Provided records:
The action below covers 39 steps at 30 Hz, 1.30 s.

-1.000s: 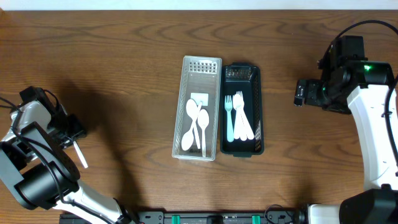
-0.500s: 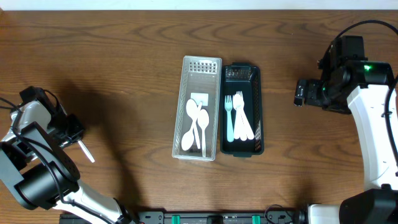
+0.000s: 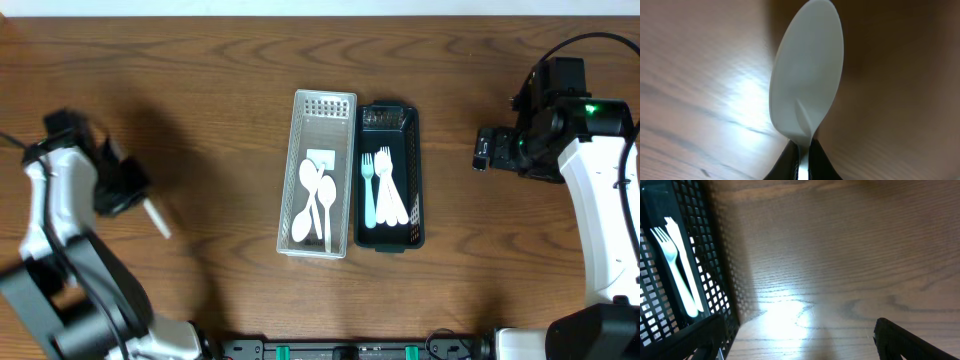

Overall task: Pack container
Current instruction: 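Place the last spoon into the clear basket and open the gripper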

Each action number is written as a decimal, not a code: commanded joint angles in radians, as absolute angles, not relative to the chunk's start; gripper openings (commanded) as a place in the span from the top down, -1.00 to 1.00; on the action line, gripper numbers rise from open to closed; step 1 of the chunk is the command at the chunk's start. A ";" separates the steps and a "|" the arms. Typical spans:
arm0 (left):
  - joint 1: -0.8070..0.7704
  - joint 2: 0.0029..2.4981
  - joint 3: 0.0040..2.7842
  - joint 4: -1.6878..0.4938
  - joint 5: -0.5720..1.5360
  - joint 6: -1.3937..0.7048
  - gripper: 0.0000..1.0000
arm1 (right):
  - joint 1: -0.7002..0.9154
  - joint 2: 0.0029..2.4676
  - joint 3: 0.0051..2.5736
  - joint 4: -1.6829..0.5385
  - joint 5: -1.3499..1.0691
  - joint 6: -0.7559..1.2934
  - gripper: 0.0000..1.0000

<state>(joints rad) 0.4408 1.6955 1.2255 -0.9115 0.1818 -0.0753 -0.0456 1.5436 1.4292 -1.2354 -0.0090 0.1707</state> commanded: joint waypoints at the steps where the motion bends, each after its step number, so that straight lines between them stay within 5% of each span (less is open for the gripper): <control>1: 0.260 1.496 1.260 -0.916 0.221 -0.084 0.88 | -0.052 1.543 1.431 -1.230 -0.016 0.155 -0.94; 12: -0.389 1.319 1.260 -0.857 0.090 -0.163 0.89 | -0.052 1.543 1.431 -1.230 -0.016 0.155 -0.95; 22: -0.523 1.617 1.259 -0.785 0.086 -0.235 0.86 | -0.052 1.543 1.431 -1.235 -0.016 0.155 -0.95; 27: -0.529 1.705 1.259 -0.786 0.089 -0.234 0.35 | -0.052 1.543 1.430 -1.235 -0.016 0.155 -0.95; 37: -0.529 1.537 1.349 -0.842 0.057 -0.107 -0.14 | -0.052 1.543 1.431 -1.225 -0.016 0.155 -0.94; 39: -0.528 1.473 1.378 -0.851 -0.038 -0.083 -0.43 | -0.052 1.543 1.431 -1.215 -0.016 0.155 -0.93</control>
<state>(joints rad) -0.5262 1.5829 1.2984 -0.8455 0.0765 -0.1413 -0.0456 1.5436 1.4292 -1.2255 -0.0090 0.1707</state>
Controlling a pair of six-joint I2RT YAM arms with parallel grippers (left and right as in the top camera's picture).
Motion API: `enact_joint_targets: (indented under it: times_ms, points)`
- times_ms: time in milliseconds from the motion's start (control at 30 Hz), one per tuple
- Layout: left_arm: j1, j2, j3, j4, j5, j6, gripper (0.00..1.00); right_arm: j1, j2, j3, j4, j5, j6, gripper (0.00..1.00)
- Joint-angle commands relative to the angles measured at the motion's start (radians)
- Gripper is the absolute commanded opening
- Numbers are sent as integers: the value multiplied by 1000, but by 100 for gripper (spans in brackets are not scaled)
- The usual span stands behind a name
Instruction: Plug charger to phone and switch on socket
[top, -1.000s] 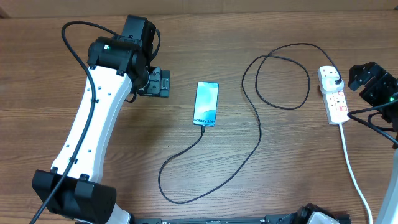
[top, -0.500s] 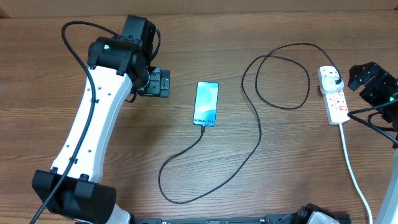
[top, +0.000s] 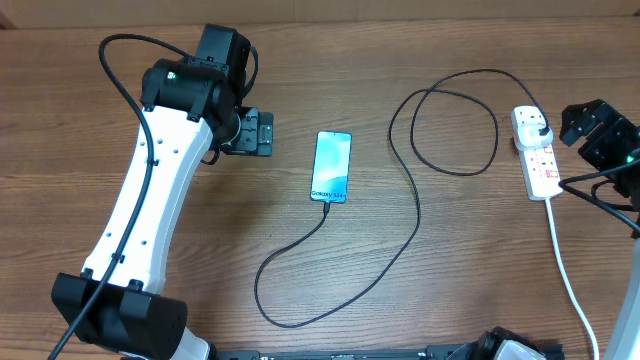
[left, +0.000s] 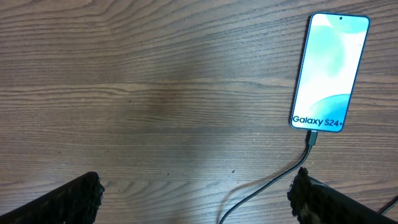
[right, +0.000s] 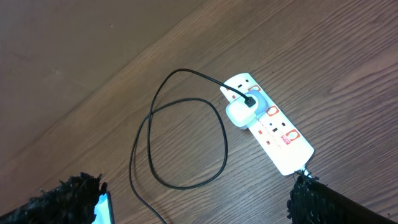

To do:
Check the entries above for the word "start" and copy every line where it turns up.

Answer section:
Each action number is written as a decimal, not a code: commanded joint angles in radians, as absolute angles, not relative to the chunk's start; gripper openings (commanded) as a place in the span from the top down, -1.00 to 1.00; on the action line, gripper numbers rise from open to closed; step 1 of the chunk is the command at the chunk's start. A ";" separates the steps and a "|" the arms. Typical spans:
- times_ms: time in milliseconds from the motion's start (control at 30 Hz), one per tuple
- Joint-angle commands relative to the angles measured at the motion's start (radians)

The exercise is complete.